25 Aralık 2019

Levent Yılmaz, Modern Zamanın Tarihi

ile izdiham

Voltaire diyordu ki, önümüzde zamanaşımına uğramayacak bir dava dosyası var; bu dava hiç kapanmayacak, savcılar zaman zaman tozlu raflardan çekip alacaklar bu dosyayı, iddianameyi yeniden, yeniden yazacaklar. Bu dava bizi hep meşgul edecek. İyi de, nedir bu? Hangi davadır, ne dosyasıdır?

Bu dosya, Voltaire’in hayatının büyük kısmını geçirdiği 18. yüzyılın başında, önce Fransa’yı, ardından da tüm Avrupa’yı sarsmış, sallamış olan Eskiler ve Modernler Kavgası başlıklı dosya. Gerçi o zamandan bu zamana dosya elden ele geçti, rafa kalktı, raftan indi, başka masalara kondu, sonra tekrar unutuldu, tekrar hatırlandı, unutuldu, hatırlandı… Kafka’nınkine benzeyen bu dava bir ara kapanır gibi olduysa da, tozlu rafları seven tarihçiler büyük bir hevesle bu dosyanın üstüne atladılar. Kimi tarihçiler çığlık çığlığa: “Ah işte ihmal edilmiş, unutulmuş bir dosya, çıkarayım bunu, bulayım yeni deliller, yeni öğeler, kesin yargılar, ve belki, niye olmasın sahici tanıklıklar, da günyüzü görsün şu eski tartışma,” derken, kimileri de hafıza dalına tutundu. Kendilerinin kurmuş olduğu ve içinde yaşadıkları ama bunu nedense unuttukları şu ahir modern dünyada Eskiler’e dönmek, onları taklit etmek, onların izinden gitmek istediler. İstemekle kalmayıp bu dönüşü bir de yücelttiler. Ancak bu bir kısım tarihçi için Eskiler, Antikçağ denilen evin sakinleri değil de, sanki kendilerinin eski ama mükemmel halleri, yakın zamanda yaşamış modern atalarıydı. Modernlerin de eskisi olmaz mıydı? Bu tarihçilerin kimi teknokrattı, kimi de “Atam İzindeyiz”ci…

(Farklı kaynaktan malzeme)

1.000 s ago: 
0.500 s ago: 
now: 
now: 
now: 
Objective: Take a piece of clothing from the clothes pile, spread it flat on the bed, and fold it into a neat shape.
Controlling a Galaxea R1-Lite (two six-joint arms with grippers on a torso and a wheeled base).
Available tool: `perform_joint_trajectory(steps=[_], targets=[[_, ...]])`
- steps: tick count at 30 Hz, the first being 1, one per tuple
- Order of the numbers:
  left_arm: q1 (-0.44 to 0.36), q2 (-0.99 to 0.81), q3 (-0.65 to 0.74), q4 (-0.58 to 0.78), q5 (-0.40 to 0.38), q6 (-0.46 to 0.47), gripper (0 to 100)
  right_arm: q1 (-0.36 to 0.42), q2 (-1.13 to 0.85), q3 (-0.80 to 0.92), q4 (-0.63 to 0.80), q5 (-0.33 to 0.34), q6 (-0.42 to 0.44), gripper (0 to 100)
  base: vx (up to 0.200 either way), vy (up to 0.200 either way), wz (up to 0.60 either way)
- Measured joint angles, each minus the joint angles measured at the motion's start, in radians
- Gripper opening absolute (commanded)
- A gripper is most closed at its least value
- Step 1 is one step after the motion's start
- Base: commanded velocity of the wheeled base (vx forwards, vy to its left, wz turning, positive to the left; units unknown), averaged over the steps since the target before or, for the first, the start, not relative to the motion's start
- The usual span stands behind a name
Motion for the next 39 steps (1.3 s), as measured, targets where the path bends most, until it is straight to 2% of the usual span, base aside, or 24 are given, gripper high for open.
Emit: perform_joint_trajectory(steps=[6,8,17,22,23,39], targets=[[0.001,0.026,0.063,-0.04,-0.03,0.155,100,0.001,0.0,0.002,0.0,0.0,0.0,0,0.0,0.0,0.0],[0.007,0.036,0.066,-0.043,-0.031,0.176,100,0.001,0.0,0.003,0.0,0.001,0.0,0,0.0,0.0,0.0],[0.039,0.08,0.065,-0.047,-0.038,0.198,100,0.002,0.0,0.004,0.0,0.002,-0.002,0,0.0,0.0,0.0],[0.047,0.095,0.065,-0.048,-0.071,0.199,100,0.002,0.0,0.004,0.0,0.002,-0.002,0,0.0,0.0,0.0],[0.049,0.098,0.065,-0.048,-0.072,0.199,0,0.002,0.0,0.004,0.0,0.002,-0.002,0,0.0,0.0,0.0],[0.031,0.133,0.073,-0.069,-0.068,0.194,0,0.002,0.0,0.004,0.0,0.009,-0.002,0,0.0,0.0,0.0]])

Oysa kavramların belli tarihsel bağlamlarda aldığı anlamlara ve kullanımlara öncelik veren bir başka tarih yazma biçimi daha vardır. Burada olayların anlamını iki açıdan belirlemek söz konusudur: Geçmiş olayların çağdaşı olan kişilerin, yaşadık ve yaptık zannettikleri şeyi anlamak ve bir de o olayların sonradan kazanacağı, onları yaşamış olanların doğal olarak bilemeyecekleri önemi, anlamı belirlemek. Her iki durumda da tarihçinin ayrıcalığı şudur: Yarış sonuçlanmış, hangi ayakta kim kazanmış belli olduktan sonra bahis oynayan bir kumarbaz olma ayrıcalığı! Bu açıdan Voltaire’in sözünü ettiği dosya kimbilir belki de hiç rafa kalkmamıştır. Hem ayrıca bu dosyada ne yazmaktadır? Bu yazılanların, bu davanın, olayın anlamı neydi ve sonrasında ne türden başka anlamlar yüklendi? Davanın adı belki de aynı da, ne davacı, ne davalı, ne savcı ne de yargıç aynı.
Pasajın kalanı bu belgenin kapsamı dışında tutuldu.